Extracted data entries:

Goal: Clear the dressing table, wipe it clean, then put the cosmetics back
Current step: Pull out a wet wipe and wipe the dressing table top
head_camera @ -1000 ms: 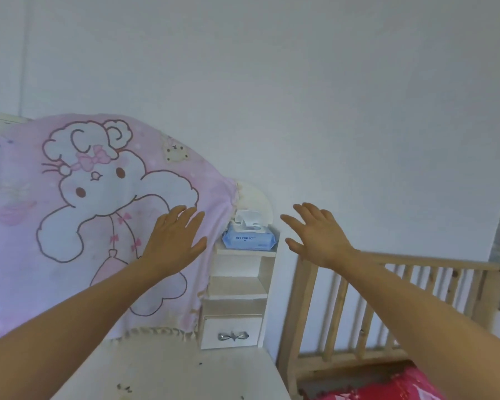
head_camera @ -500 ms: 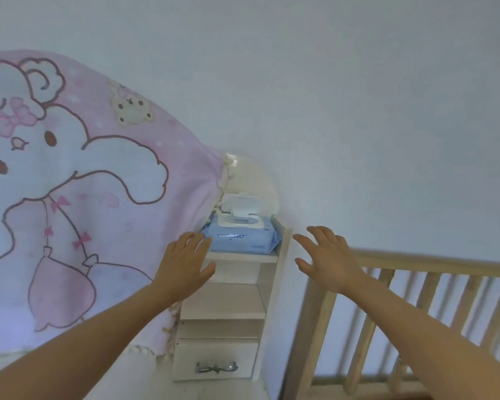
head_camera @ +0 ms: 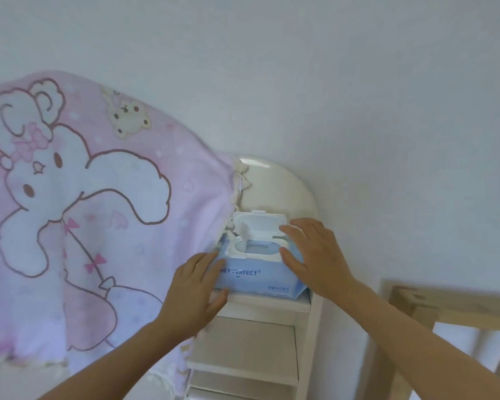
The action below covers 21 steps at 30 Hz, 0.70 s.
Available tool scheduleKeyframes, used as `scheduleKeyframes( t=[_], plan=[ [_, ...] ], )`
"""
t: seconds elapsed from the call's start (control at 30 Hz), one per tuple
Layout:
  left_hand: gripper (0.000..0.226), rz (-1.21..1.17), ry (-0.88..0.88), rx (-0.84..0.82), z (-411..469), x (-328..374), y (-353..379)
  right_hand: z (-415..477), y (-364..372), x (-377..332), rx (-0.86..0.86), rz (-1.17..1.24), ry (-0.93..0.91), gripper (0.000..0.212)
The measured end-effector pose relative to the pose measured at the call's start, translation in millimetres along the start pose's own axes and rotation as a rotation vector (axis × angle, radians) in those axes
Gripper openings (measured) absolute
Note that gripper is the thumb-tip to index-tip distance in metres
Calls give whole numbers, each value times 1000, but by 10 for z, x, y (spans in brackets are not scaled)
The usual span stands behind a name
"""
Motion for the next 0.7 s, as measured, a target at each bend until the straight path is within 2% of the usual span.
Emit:
scheduleKeyframes(
  t=[0.1,0.17,0.23,0.33,0.43,0.5,0.57,0.7],
  plan=[
    [50,-29,-86,32,272,-107,-8,256,163,89,-72,66,47,39],
    [70,-68,-168,-45,386,-151,83,301,275,276,-136,127,166,28],
    [87,-82,-214,-184,405,-167,243,297,309,402,-125,143,240,19],
    [93,-108,-206,-228,371,-123,370,273,387,405,-210,176,300,16],
    [88,-138,-248,-191,321,-131,438,261,516,277,-364,199,277,18],
    [69,-98,-199,-110,301,-95,415,291,585,177,-422,214,227,20],
    [51,-53,-177,-97,260,-105,418,327,689,123,-472,192,183,22],
    [46,-20,-170,-79,236,-103,425,354,873,98,-583,125,77,19]
  ],
)
Point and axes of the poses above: each hand's wrist, its own z-axis towards the middle knuckle, its own y-axis out of the palm, x = y × z, the point moved 8 cm from there along z, towards the middle knuckle, and after that the axes turned 9 degrees about x, right-handed, at the moved point
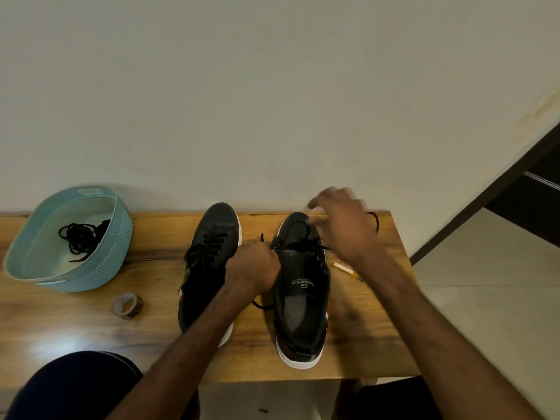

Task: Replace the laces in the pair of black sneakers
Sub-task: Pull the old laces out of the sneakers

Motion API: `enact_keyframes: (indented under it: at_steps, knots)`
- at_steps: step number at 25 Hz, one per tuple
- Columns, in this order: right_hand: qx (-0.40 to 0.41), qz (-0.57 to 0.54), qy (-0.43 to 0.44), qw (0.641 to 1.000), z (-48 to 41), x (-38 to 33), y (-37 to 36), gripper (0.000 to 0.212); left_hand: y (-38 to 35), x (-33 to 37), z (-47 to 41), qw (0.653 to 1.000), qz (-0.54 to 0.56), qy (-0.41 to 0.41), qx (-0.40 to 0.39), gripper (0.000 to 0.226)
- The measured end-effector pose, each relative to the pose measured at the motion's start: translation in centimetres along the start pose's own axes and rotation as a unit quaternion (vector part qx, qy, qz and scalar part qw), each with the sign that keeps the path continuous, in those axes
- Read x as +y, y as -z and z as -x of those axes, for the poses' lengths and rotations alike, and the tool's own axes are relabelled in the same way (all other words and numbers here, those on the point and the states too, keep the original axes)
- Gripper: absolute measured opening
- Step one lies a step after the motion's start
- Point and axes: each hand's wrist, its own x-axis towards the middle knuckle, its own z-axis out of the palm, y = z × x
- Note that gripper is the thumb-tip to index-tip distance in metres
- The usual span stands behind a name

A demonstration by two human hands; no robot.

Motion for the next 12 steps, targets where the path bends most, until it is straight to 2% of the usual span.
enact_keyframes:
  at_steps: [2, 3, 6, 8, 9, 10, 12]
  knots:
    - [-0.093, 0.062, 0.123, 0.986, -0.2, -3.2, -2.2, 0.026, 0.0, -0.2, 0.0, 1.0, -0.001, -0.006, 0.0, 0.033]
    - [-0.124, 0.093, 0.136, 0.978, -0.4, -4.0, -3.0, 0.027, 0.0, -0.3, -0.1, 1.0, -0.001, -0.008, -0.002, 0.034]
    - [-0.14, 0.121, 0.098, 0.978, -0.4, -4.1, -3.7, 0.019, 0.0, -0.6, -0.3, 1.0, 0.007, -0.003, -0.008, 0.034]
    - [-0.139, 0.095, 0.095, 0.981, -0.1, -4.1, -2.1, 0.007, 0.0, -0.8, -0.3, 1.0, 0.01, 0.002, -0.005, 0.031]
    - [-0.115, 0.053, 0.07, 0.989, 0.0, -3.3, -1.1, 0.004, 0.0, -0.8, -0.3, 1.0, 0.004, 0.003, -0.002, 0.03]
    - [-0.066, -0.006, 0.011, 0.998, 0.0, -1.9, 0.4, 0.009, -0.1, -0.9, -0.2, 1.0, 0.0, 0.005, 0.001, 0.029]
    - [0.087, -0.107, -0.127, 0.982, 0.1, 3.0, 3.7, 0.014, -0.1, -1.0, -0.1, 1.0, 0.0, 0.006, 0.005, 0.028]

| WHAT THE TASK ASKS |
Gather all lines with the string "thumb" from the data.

| TASK SOLUTION |
Note that gripper is the thumb-tip to index-tip distance in metres
- Note that gripper is the thumb-tip to index-tip distance in metres

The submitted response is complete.